Our work is motivated by the following key observation. In real-world anomaly detection applications, we usually only need to consider one particular scene for testing since the surveillance cameras are normally installed at fixed locations. As long as a model works well in this particular scene, it does not matter at all whether the same model works on images from other scenes. In other words, we would like to have a model specifically adapted to the scene where the model is deployed. In this paper, we propose a novel problem called the few-shot scene-adaptive anomaly detection illustrated in Fig. 1. During training, we assume that we have access to videos collected from multiple scenes. During testing, the model is given a few frames in a video from a new target scene. Note that the learning algorithm does not see any images from the target scene during training. Our goal is to produce an anomaly detection model specifically adapted to this target scene using these few frames. We believe this new problem setting is closer to real-world applications. If we have a reliable solution to this problem, we only need a few frames from a target camera to produce an anomaly detection model that is specifically adapted to this camera. In this paper, we propose a meta-learning based approach to this problem. During training, we learn a model that can quickly adapt to a new scene by using only a few frames from it. This is accomplished by learning from a set of tasks, where each task mimics the few-shot scene-adaptive anomaly detection scenario using videos from an available scene.

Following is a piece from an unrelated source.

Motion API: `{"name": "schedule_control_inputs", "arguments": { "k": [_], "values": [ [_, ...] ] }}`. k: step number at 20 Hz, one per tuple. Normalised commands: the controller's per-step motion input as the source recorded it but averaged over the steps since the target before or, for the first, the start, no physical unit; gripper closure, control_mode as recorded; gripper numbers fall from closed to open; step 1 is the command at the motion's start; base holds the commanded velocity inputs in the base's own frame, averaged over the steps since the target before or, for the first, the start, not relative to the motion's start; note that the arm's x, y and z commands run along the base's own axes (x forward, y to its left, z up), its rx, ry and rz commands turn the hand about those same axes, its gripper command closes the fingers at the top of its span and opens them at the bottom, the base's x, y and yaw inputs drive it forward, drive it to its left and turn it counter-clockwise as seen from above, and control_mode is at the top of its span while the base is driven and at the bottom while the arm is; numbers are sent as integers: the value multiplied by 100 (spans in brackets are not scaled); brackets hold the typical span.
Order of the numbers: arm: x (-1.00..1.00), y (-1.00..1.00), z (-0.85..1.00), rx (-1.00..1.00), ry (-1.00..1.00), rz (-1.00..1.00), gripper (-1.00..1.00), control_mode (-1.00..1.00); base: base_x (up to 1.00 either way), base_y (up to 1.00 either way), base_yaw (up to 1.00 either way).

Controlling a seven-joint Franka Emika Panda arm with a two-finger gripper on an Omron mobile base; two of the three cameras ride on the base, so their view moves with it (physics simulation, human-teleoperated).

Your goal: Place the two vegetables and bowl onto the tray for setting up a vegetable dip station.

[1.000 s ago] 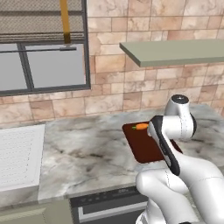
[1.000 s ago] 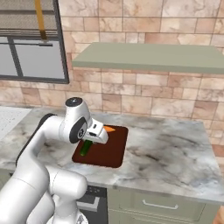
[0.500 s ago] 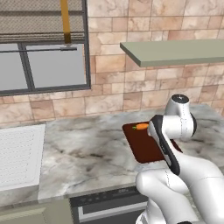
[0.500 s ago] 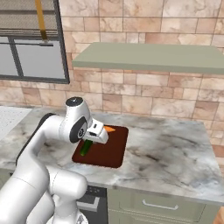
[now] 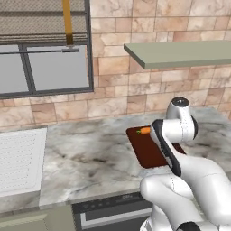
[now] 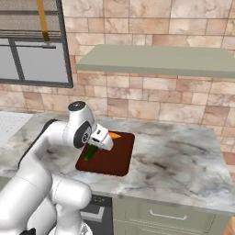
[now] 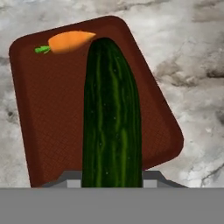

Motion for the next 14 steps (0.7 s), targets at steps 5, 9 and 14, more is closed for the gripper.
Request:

This paper makes several contributions. First, we introduce a new problem called few-shot scene-adaptive anomaly detection, which is closer to the real-world deployment of anomaly detection systems. Second, we propose a novel meta-learning based approach for solving this problem. We demonstrate that our proposed approach significantly outperforms alternative methods on several benchmark datasets.
2 Related Work
Anomaly Detection in Videos
: Recent research in anomaly detection for surveillance videos can be categorized as either reconstruction-based or prediction-based methods. Reconstruction-based methods train a deep learning model to reconstruct the frames in a video and use the reconstruction error to differentiate the normal and abnormal events. Examples of reconstruction models include convolutional auto-encoders[masci2011stacked, hasan2016learning, sabokrou2016video, chalapathy2017robust, gong2019memorizing]

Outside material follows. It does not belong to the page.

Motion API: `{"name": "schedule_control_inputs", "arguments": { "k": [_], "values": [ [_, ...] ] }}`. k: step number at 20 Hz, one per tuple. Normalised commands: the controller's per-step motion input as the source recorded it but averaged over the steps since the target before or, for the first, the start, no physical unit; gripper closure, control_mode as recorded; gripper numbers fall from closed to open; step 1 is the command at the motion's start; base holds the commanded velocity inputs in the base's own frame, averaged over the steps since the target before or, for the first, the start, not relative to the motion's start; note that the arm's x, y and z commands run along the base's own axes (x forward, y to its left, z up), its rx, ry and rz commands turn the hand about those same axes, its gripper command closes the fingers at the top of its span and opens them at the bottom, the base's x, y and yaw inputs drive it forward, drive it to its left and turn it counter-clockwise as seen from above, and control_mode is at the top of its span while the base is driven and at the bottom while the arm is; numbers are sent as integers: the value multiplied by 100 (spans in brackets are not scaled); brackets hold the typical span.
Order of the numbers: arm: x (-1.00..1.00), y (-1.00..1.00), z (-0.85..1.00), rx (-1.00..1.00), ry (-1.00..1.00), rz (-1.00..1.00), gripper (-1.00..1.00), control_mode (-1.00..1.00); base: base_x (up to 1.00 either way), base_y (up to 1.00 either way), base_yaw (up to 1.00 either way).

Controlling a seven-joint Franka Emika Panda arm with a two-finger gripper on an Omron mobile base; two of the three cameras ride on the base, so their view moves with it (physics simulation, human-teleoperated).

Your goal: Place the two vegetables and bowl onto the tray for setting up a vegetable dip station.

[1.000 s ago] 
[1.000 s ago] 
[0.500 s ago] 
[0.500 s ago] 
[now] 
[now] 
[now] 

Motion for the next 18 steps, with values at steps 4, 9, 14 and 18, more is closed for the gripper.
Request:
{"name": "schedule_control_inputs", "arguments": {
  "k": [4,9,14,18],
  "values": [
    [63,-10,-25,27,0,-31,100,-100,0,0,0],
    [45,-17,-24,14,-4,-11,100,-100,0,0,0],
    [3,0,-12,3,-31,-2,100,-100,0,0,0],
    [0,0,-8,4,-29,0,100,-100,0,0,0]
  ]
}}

, latent autoregressive models[abati2019latent], deep adversarial training [sabokrou2018adversarially], etc. Prediction-based detection methods define anomalies as anything that does not conform to the prediction of a deep learning model. Sequential models like Convolutional LSTM (ConvLSTM) [xingjian2015convolutional] have been widely used for future frame prediction and utilized to the task of anomaly detection [luo2017remembering, medel2016anomaly]. Popular generative networks like generative adversarial networks (GANs) [goodfellow2014generative]
and variational autoencoders (VAEs)[kingma2013auto] are also applied in prediction-based anomaly detection. Liu et al. [liu2018future] propose a conditional GAN based model with a low level optical flow [dosovitskiy2015flownet] feature. Lu et al. [lu2019future] incorporate a sequential model in generative networks (VAEs) and propose a convolutional VRNN model. Moreover, [gong2019memorizing] apply optical flow prediction constraint on a reconstruction based model.

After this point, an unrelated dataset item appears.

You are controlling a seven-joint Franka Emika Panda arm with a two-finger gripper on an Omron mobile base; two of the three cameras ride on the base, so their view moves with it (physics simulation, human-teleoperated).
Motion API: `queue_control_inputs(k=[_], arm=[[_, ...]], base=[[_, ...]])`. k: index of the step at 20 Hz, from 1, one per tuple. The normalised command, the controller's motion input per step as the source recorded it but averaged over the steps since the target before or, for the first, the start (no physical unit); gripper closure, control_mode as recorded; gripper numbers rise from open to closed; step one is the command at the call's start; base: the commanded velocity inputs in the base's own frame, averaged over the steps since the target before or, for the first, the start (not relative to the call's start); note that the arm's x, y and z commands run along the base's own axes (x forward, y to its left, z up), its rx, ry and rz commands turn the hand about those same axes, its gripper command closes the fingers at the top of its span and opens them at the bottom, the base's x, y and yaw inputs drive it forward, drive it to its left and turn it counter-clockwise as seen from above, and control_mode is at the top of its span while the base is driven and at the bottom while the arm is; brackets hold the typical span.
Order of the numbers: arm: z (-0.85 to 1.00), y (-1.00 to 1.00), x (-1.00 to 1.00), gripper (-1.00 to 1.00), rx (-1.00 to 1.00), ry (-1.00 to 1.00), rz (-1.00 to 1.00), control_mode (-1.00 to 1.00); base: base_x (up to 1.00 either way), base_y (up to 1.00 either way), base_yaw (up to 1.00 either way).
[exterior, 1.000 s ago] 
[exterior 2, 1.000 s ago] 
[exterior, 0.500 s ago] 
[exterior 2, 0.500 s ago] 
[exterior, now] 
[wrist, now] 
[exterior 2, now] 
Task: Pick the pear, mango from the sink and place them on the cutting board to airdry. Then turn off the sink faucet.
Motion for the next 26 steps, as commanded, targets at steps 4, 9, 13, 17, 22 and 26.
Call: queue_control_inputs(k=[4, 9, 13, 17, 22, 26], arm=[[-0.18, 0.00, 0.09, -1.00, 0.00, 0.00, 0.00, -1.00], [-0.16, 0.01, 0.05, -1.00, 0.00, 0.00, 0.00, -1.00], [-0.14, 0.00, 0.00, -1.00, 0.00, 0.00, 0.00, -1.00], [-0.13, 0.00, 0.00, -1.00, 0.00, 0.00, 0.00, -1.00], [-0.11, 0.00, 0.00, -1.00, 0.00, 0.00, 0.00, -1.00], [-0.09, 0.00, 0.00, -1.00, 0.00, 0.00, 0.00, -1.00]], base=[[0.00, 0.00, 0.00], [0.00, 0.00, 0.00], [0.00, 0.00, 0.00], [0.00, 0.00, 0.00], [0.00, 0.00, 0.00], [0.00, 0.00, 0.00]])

Few-Shot and Meta Learning: To mimic the fast and flexible learning ability of humans, few-shot learning aims at adapting quickly to a new task with only a few training samples [lake2015human]. In particular, meta learning (also known as learning to learn) has been shown to be an effective solution to the few-shot learning problem. The research in meta-learning can be categorized into three common approaches: metric-based [koch2015siamese, vinyals2016matching, sung2018learning], model-based [santoro2016meta, munkhdalai2017meta] and optimization-based approaches [ravi2016optimization, finn2017model]. Metric-based approaches typically apply Siamese [koch2015siamese], matching [vinyals2016matching], relation [sung2018learning] or prototypical networks [snell2017prototypical] for learning a metric or distance function over data points. Model-based approaches are devised for fast learning from the model architecture perspective [santoro2016meta, munkhdalai2017meta], where rapid parameter updating during training steps is usually achieved by the architecture itself. Lastly, optimization-based approaches modify the optimization algorithm for quick adaptation [ravi2016optimization, finn2017model]. These methods can quickly adapt to a new task through the meta-update scheme among multiple tasks during parameter optimization. However, most of the approaches above are designed for simple tasks like image classification. In our proposed work, we follow a similar optimization-based meta-learning approach proposed in [finn2017model] and apply it to the much more challenging task of anomaly detection. To the best of our knowledge, we are the first to cast anomaly detection as meta-learning from multiple scenes.
3 Problem Setup
We first briefly summarize the standard anomaly detection framework. Then we describe our problem setup of few-shot scene-adaptive anomaly detection.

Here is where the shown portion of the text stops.